▸ **What you need to do**: Below are the records; give again exactly the line with "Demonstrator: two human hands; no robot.", the line with "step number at", and each line that lies between them, and nothing besides.
▬▬▬
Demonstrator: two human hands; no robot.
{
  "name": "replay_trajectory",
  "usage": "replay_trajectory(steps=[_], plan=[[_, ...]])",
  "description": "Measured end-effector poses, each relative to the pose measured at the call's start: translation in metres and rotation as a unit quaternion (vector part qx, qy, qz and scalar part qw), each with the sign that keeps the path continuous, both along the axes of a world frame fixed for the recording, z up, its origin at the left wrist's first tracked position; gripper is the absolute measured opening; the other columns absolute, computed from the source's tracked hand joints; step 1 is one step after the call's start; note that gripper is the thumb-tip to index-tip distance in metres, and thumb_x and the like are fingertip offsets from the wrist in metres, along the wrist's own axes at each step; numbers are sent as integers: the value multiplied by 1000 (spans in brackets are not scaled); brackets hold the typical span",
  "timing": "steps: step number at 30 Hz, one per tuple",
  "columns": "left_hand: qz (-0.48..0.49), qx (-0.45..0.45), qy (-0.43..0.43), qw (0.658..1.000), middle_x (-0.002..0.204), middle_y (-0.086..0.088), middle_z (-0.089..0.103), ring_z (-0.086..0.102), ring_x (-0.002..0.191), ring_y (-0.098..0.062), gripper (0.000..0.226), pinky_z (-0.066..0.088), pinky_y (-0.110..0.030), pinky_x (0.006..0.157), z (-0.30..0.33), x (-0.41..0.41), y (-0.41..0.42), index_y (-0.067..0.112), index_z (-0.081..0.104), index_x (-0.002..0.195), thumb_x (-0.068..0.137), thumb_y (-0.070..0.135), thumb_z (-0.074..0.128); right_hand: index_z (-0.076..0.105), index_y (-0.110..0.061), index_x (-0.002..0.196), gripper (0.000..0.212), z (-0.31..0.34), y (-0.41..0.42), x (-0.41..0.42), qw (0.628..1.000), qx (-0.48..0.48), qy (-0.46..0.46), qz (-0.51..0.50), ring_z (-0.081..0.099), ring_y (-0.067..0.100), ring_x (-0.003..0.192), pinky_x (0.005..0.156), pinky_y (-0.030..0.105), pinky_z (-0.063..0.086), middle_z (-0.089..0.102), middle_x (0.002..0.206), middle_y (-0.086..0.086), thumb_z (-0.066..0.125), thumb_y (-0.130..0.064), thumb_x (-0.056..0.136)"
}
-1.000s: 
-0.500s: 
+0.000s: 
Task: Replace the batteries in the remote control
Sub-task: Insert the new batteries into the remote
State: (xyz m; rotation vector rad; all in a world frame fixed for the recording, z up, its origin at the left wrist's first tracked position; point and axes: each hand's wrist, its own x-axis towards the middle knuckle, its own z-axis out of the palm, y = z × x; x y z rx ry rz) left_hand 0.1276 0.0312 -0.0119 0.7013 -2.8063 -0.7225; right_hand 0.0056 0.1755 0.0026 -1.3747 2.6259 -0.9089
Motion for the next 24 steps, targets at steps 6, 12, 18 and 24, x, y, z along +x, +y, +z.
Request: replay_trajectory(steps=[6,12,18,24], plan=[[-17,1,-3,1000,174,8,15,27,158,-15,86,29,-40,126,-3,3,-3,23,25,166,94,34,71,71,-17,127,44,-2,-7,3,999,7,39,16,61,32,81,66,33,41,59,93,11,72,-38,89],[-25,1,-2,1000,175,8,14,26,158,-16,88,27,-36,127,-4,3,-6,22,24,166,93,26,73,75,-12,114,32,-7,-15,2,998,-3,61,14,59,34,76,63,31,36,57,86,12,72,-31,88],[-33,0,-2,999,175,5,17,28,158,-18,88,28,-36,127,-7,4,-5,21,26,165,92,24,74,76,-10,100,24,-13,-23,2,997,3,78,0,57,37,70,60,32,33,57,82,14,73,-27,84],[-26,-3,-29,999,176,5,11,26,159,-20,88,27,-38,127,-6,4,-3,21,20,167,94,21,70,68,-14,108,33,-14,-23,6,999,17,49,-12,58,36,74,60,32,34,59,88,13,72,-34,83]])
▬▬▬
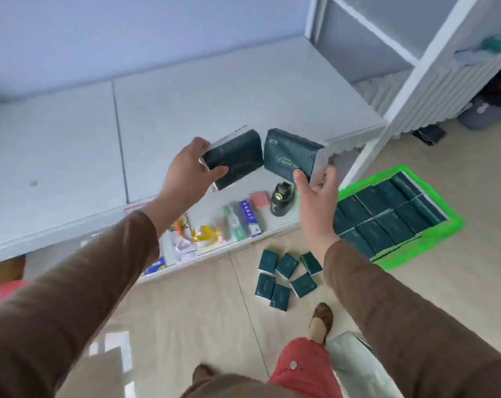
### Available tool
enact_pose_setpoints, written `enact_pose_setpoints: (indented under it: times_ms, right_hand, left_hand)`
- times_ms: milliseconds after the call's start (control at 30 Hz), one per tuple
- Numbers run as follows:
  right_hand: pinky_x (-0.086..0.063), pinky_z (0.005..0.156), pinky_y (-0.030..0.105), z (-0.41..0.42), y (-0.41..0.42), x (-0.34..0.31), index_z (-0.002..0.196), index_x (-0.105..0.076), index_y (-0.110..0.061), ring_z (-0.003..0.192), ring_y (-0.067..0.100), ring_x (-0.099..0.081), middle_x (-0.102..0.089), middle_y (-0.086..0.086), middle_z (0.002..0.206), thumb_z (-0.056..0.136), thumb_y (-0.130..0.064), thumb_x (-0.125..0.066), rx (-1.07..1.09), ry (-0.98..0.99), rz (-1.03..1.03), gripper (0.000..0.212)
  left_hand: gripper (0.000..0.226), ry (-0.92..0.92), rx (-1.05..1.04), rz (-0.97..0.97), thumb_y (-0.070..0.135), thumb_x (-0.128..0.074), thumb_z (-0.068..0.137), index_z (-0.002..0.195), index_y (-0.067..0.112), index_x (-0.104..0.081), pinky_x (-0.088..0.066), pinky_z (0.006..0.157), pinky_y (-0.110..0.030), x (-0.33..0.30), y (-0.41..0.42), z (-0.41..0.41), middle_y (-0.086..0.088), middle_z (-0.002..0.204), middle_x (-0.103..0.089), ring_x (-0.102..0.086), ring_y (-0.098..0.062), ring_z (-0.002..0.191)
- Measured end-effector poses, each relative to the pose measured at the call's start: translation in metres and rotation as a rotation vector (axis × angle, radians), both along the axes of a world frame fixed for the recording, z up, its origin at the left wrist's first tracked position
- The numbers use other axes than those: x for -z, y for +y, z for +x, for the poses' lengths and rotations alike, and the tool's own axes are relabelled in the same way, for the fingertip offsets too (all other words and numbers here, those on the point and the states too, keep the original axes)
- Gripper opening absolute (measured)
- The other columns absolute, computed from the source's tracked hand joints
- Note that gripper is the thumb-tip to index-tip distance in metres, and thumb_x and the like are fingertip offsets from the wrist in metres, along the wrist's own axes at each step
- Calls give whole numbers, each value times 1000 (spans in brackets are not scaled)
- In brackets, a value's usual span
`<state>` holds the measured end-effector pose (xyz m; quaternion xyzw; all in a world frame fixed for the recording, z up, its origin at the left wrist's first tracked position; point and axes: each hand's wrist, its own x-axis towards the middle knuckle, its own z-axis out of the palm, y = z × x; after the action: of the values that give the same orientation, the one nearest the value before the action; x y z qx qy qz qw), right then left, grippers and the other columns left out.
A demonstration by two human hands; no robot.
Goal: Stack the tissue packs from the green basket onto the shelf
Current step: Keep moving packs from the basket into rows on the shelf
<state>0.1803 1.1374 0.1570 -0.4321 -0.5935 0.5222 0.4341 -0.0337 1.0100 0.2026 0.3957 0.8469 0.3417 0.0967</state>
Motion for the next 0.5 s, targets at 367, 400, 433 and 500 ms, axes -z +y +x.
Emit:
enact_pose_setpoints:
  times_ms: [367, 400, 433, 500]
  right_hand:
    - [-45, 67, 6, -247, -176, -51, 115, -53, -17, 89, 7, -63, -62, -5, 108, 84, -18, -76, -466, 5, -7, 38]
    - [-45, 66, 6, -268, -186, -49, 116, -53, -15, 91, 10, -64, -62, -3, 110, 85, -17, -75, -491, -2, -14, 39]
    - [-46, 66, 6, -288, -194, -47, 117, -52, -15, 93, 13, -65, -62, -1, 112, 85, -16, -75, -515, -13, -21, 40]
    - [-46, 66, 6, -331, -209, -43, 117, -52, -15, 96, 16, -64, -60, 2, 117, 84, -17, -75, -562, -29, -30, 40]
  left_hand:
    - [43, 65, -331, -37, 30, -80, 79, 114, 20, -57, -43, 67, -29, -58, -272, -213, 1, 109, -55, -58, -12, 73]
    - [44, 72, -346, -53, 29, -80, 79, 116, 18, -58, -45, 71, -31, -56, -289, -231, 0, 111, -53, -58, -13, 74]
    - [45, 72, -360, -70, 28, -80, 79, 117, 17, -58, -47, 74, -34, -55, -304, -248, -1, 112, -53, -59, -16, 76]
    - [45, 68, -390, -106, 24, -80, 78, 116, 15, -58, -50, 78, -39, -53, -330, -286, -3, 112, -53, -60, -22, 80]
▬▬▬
▸ **Expected answer**:
Demonstrator: two human hands; no robot.
{
  "name": "replay_trajectory",
  "usage": "replay_trajectory(steps=[_], plan=[[_, ...]])",
  "description": "Measured end-effector poses, each relative to the pose measured at the call's start: translation in metres and rotation as a unit quaternion (vector part qx, qy, qz and scalar part qw), each with the sign that keeps the path continuous, both along the axes of a world frame fixed for the recording, z up, its origin at the left wrist's first tracked position; gripper is the absolute measured opening; the other columns absolute, computed from the source's tracked hand joints; step 1 is one step after the call's start; note that gripper is the thumb-tip to index-tip distance in metres, and thumb_x and the like are fingertip offsets from the wrist in metres, along the wrist's own axes at each step; numbers are sent as integers: the value multiplied by 1000 (spans in brackets are not scaled); brackets hold the typical span",
  "timing": "steps: step number at 30 Hz, one per tuple",

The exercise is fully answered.